[dpdk-dev] [PATCH v8 0/4] lib/rcu: add RCU library supporting QSBR mechanism

Ananyev, Konstantin konstantin.ananyev at intel.com
Fri Apr 26 14:04:58 CEST 2019



> -----Original Message-----
> From: Honnappa Nagarahalli [mailto:honnappa.nagarahalli at arm.com]
> Sent: Friday, April 26, 2019 5:40 AM
> To: Ananyev, Konstantin <konstantin.ananyev at intel.com>; stephen at networkplumber.org; paulmck at linux.ibm.com; Kovacevic, Marko
> <marko.kovacevic at intel.com>; dev at dpdk.org
> Cc: honnappa.nagarahalli at arm.com; gavin.hu at arm.com; dharmik.thakkar at arm.com; malvika.gupta at arm.com
> Subject: [PATCH v8 0/4] lib/rcu: add RCU library supporting QSBR mechanism
> 
> Lock-less data structures provide scalability and determinism.
> They enable use cases where locking may not be allowed
> (for ex: real-time applications).
> 
> In the following paras, the term 'memory' refers to memory allocated
> by typical APIs like malloc or anything that is representative of
> memory, for ex: an index of a free element array.
> 
> Since these data structures are lock less, the writers and readers
> are accessing the data structures concurrently. Hence, while removing
> an element from a data structure, the writers cannot return the memory
> to the allocator, without knowing that the readers are not
> referencing that element/memory anymore. Hence, it is required to
> separate the operation of removing an element into 2 steps:
> 
> Delete: in this step, the writer removes the reference to the element from
> the data structure but does not return the associated memory to the
> allocator. This will ensure that new readers will not get a reference to
> the removed element. Removing the reference is an atomic operation.
> 
> Free(Reclaim): in this step, the writer returns the memory to the
> memory allocator, only after knowing that all the readers have stopped
> referencing the deleted element.
> 
> This library helps the writer determine when it is safe to free the
> memory.
> 
> This library makes use of thread Quiescent State (QS). QS can be
> defined as 'any point in the thread execution where the thread does
> not hold a reference to shared memory'. It is upto the application to
> determine its quiescent state. Let us consider the following diagram:
> 
>     Time -------------------------------------------------->
> 
>                                 |     |
>   RT1   $++++****D1****+++***D2*|**+++|+++**D3*****++++$
>                                 |     |
>   RT2          $++++****D1****++|+**D2|***++++++**D3*****++++$
>                                 |     |
>   RT3      $++++****D1****+++***|D2***|++++++**D2*****++++$
>                                 |     |
>                                 |<--->|
>                                Del | Free
>                                    |
>                               Cannot free memory
>                               during this period
>                               (Grace Period)
> 
> RTx - Reader thread
> < and > - Start and end of while(1) loop
> ***Dx*** - Reader thread is accessing the shared data structure Dx.

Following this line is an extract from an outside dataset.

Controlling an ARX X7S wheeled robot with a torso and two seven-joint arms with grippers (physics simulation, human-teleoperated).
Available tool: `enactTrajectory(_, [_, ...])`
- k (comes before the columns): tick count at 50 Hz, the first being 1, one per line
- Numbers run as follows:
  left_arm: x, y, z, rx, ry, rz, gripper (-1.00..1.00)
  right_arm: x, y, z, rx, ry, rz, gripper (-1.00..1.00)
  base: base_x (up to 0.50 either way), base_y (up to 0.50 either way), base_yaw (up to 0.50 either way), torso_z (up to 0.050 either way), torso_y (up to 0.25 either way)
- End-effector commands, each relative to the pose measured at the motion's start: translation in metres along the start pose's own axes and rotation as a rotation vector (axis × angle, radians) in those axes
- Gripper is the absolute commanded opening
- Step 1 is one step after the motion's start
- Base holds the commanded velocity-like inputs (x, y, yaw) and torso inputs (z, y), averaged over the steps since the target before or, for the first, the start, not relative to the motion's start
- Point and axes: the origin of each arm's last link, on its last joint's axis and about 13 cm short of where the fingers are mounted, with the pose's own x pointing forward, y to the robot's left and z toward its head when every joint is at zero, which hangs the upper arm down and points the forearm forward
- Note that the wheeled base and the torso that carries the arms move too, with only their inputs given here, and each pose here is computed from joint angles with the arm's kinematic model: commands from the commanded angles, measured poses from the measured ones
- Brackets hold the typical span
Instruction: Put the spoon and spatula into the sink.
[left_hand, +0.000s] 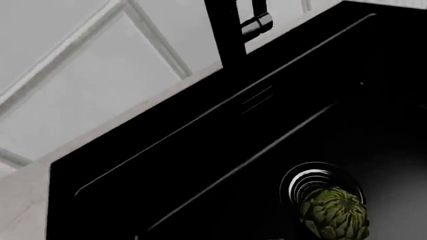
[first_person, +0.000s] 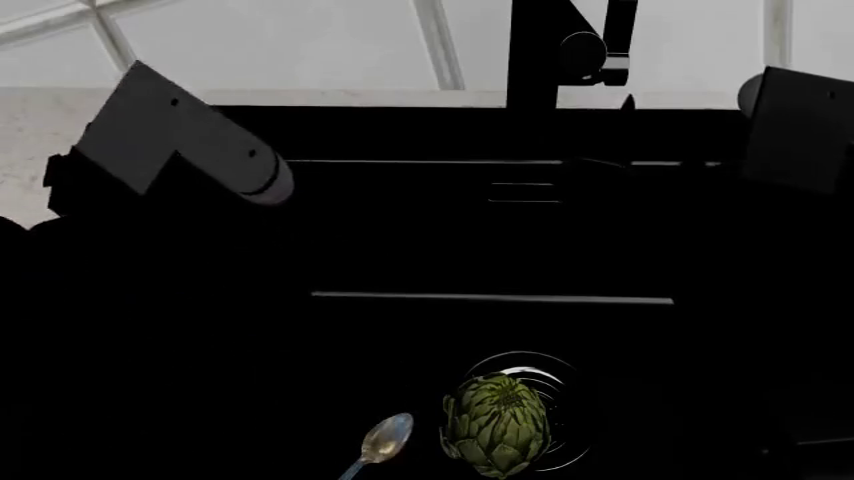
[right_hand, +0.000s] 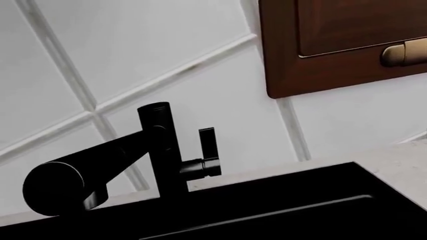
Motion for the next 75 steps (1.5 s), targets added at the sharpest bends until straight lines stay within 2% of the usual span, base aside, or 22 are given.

>            i.e. critical section.
> +++ - Reader thread is not accessing any shared data structure.
>       i.e. non critical section or quiescent state.
> Del - Point in time when the reference to the entry is removed using
>       atomic operation.
> Free - Point in time when the writer can free the entry.
> Grace Period - Time duration between Del and Free, during which memory cannot
>                be freed.
> 
> As shown, thread RT1 accesses data structures D1, D2 and D3. When it is
> accessing D2, if the writer has to remove an element from D2, the
> writer cannot free the memory associated with that element immediately.
> The writer can return the memory to the allocator only after the reader
> stops referencing D2. In other words, reader thread RT1 has to enter
> a quiescent state.
> 
> Similarly, since thread RT3 is also accessing D2, writer has to wait till
> RT3 enters quiescent state as well.
> 
> However, the writer does not need to wait for RT2 to enter quiescent state.
> Thread RT2 was not accessing D2 when the delete operation happened.
> So, RT2 will not get a reference to the deleted entry.
> 
> It can be noted that, the critical sections for D2 and D3 are quiescent states
> for D1. i.e. for a given data structure Dx, any point in the thread execution
> that does not reference Dx is a quiescent state.
> 
> Since memory is not freed immediately, there might be a need for
> provisioning of additional memory, depending on the application requirements.
> 
> It is important to make sure that this library keeps the overhead of
> identifying the end of grace period and subsequent freeing of memory,
> to a minimum. The following paras explain how grace period and critical
> section affect this overhead.
> 
> The writer has to poll the readers to identify the end of grace period.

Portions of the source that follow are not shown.